Пленница тирана | страница 105
— Нетронутая, — кивает Маниз, снова прикрывая веки. — Что ж с тобой в дороге за пять минут приключится успело, что ты передумал? Неужели так приперло?
А я медленно выдыхаю, даже не слушая его ерничания.
Снова возвращается спокойствие, — даже понять не могу, что это на меня вдруг такое нашло? Даже глаза тру, — устал, видимо. Смена обстановки, проблемы навалившиеся недетские, — ну, наверное, и качнуло слегка. Не качало никогда раньше, правда, — хрен знает, старею, наверное.

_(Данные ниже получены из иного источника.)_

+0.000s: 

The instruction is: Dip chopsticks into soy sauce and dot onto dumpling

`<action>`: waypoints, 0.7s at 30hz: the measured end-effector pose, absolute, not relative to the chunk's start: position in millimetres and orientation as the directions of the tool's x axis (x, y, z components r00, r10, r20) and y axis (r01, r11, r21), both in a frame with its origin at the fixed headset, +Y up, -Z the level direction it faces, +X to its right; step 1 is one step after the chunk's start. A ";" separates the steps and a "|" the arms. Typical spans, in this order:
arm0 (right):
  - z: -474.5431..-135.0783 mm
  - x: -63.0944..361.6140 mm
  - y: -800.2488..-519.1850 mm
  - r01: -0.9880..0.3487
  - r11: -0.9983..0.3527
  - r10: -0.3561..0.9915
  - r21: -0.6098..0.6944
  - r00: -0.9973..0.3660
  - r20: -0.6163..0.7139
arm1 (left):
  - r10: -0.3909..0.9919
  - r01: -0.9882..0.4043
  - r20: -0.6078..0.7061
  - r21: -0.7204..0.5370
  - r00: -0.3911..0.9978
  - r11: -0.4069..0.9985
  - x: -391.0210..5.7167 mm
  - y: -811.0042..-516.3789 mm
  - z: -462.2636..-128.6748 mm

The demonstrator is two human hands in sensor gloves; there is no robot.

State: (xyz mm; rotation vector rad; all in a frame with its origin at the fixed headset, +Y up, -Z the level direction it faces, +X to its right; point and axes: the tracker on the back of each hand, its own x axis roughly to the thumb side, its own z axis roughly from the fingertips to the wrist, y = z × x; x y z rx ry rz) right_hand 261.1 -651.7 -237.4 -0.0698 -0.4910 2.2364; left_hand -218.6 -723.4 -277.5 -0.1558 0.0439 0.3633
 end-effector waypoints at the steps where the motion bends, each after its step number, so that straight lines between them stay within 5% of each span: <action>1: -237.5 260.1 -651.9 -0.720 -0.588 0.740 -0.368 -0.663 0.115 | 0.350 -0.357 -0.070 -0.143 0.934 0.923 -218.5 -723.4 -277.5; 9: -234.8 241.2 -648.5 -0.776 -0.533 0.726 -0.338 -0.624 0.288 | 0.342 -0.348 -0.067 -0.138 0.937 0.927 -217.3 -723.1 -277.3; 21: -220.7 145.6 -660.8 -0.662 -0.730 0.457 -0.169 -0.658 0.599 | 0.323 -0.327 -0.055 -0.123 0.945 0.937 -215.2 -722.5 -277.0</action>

Может, — и правда, нервы железными до какой-то только поры оставаться могут, а дальше — не те уже канаты?
Окончательно успокаиваюсь, когда девчонку выносят, — как и была, перевязанную, будто гусеница, блядь, в коконе.
Опять окидываю быстрым взглядом, — и снова ни хера не понимаю. Ну, — за чем там было возвращаться? Никакая, вообще — убогая. Даже если теперь отмыть и в порядок привести, — я ж ее такой вот и запомню.
— Одну минуту, — Маниз, заиграв лезвием непонятно откуда взявшегося ножа, подошел к Фиалке. — Ленточки у подарка обрежу, а то бревно у тебя в постели будет. Весь день связанная валялась, — затекло все.
— Сам обрежу, — резко бросаю, выхватывая свое сплошное разочарование вместо ублажения из чужих рук. Блядь, — аж передергивает всего от того, что кто-то к ней прикасается.
Усаживаю на переднее сидение и захлопываю дверцу. Дергается от стука, но молчит, только закусывает губу.
Снова пожимаю Манизу руку, прожигая его глазами в ответ на насмешливо-снисходительный взгляд.
Ох, будешь ты мне должна за все это. Фиалка! Даже не знаю, как отработаешь!
Глава 48
Останавливаюсь, отъехав на приличное от «Звезды» расстояние.
Наклоняюсь над девчонкой, — а она, блядь, еще и отшатываться. Связанная, умудряется. Дергаю вверх подбородок, и усмехаюсь, — нет больше пустоты в глазах, опять горят. Ужасом, паникой, — но, блядь, горят, — не то что тогда, пустые, отрешенные, как у слепой, — будто душу из нее выняли.
— Чего дергаешься? — рычу сквозь сжатые зубы. — Я хуже, чем они все, вместе взятые?
Качает головой, а я с какой-то ненормальной жадностью осматриваю ее лицо, губы.
Зубы сжимаются еще сильнее, когда рассматриваю синяк на скуле, — блядь, врезать бы за это Манизу, — могли бы и обработать, лед хотя бы приложить. Но в остальном все, кажется, в порядке, — больше ни ушибов, ни ссадин нет.
— Молодец, девочка, — сам не замечаю, как начинаю водить по ее лицу пальцами, и к себе ближе подымаю, в волосы лицом зарываюсь, — все тот же сумасшедший запах, пить который бесконечно хочется, с жадностью, глотая его, зачерпывая. Теперь, без всяких мазей и втираний, он слышен так отчетливо, что только и вдыхать. Глаза даже прикрываю, наслаждаясь, — и член болезненно дергается. И где-то в груди снова разливается огонь, — только теперь спокойный, тихий, даже где-то радостный. — Научилась молчать, — выдыхаю в ее волосы.